Exactly and only the lines from the first entry through the line with "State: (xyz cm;" should be copied, both ends included, with no pictures.

START DATA UNDER STUDY

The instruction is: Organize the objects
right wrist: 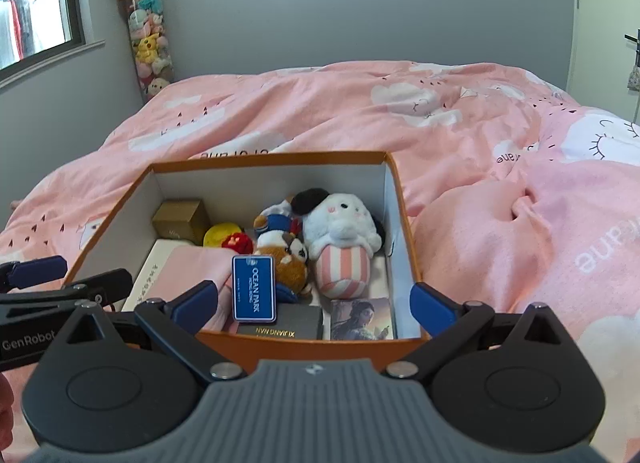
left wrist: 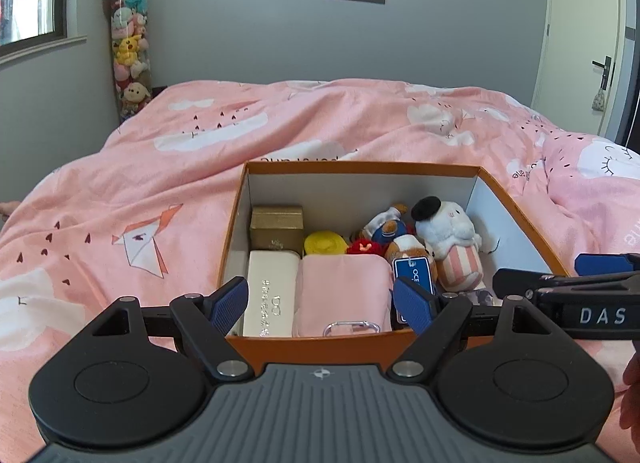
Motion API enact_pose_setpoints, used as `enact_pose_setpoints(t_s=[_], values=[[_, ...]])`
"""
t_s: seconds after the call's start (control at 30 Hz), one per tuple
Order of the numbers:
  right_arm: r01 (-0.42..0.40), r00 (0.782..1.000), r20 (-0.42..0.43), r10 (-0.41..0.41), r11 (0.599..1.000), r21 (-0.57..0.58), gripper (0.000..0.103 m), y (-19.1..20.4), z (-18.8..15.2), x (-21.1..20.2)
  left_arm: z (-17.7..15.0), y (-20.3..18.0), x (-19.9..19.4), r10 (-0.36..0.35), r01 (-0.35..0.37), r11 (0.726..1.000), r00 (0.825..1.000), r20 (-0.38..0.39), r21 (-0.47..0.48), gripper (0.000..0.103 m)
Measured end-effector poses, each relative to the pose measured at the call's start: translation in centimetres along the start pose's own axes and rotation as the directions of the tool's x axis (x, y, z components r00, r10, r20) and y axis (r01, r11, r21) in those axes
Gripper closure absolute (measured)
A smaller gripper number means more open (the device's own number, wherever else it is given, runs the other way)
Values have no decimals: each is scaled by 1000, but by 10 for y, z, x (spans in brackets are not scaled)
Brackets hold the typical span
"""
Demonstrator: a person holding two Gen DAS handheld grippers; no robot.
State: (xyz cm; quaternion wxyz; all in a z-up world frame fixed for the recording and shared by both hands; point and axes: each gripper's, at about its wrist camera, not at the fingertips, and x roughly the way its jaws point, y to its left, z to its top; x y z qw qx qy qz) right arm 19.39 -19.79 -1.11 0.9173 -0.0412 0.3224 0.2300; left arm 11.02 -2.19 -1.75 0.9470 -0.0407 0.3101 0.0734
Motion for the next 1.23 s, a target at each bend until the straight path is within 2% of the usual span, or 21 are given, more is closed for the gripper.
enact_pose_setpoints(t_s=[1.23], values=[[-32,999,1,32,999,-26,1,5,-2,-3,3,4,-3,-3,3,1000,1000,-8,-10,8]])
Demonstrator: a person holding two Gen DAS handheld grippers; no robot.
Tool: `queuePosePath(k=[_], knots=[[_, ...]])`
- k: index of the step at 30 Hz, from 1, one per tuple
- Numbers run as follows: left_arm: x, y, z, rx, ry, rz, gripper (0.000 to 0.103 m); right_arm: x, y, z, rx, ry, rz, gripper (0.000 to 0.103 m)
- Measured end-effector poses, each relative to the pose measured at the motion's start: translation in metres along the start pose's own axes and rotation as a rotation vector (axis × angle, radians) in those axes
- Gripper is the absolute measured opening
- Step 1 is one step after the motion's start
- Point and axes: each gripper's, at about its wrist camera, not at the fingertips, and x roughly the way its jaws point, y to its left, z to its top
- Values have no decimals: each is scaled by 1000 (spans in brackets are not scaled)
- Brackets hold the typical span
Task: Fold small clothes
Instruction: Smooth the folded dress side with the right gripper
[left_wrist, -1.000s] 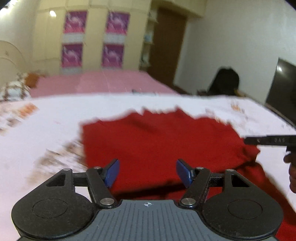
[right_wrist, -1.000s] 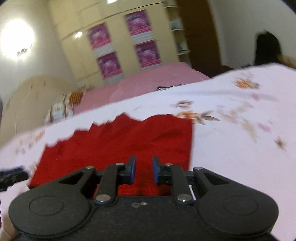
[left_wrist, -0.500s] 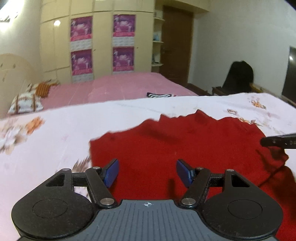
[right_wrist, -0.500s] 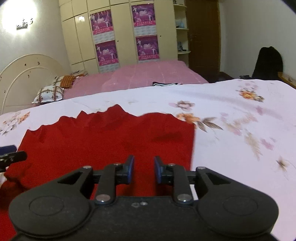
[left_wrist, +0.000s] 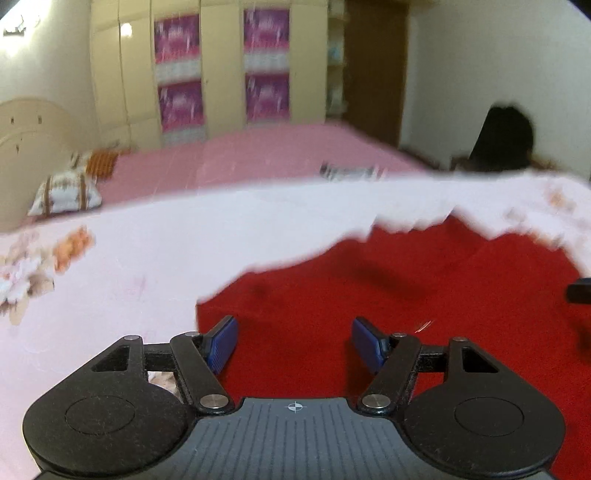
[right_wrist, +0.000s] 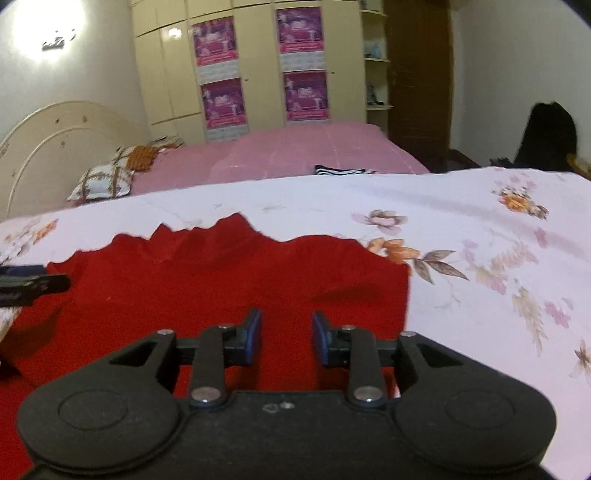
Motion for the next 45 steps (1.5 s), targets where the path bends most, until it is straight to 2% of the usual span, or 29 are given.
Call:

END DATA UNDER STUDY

> _EXERCISE SOLUTION_
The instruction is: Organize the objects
right wrist: 
left wrist: 
Motion API enact_pose_setpoints, used as `enact_pose_setpoints(t_s=[_], values=[[_, ...]])`
"""
t_s: seconds after the call's start (control at 30 Hz), one per tuple
Order of the numbers:
  right_arm: r01 (-0.42..0.40), r00 (0.782..1.000), r20 (-0.42..0.43), r10 (-0.41..0.41), r11 (0.599..1.000), r21 (-0.57..0.58), gripper (0.000..0.103 m), y (-19.1..20.4), z (-18.8..15.2), x (-21.1..20.2)
  left_arm: z (-17.7..15.0), y (-20.3..18.0), x (-19.9..19.4), r10 (-0.36..0.35), r01 (-0.35..0.37), r11 (0.726..1.000), r00 (0.825..1.000), r20 (-0.38..0.39), r21 (-0.47..0.48), gripper (0.000..0.103 m)
Measured end-effector poses, each relative to the pose measured at the call's start: translation in centimetres along the start pose's own axes and rotation as the directions of the tool's x axis (x, y, z components r00, r10, r20) and y axis (r01, r11, r21) in those axes
Gripper closure absolute (measured)
A smaller gripper number means more open (the device's own number, wherever else it is given, runs the other way)
Values have no decimals: each is scaled by 1000, but by 10 for y, z, x (spans in brackets are not scaled)
Brackets hold the typical span
"""
Demonstrator: a person holding two Gen DAS handheld grippers; no robot.
State: (xyz cm; quaternion wxyz; all in a z-up world frame fixed for the recording and shared by both hands; point and axes: each gripper's, at about its wrist camera, not at the fingertips, and x roughly the way its jaws point, y to its left, z to its top; x y z qw qx qy qz) right arm 19.39 -19.79 -1.11 0.9173 -0.0412 0.3224 0.2300; left arm 11.02 -2.19 -1.75 0.9470 -0.0407 0.3101 0.0734

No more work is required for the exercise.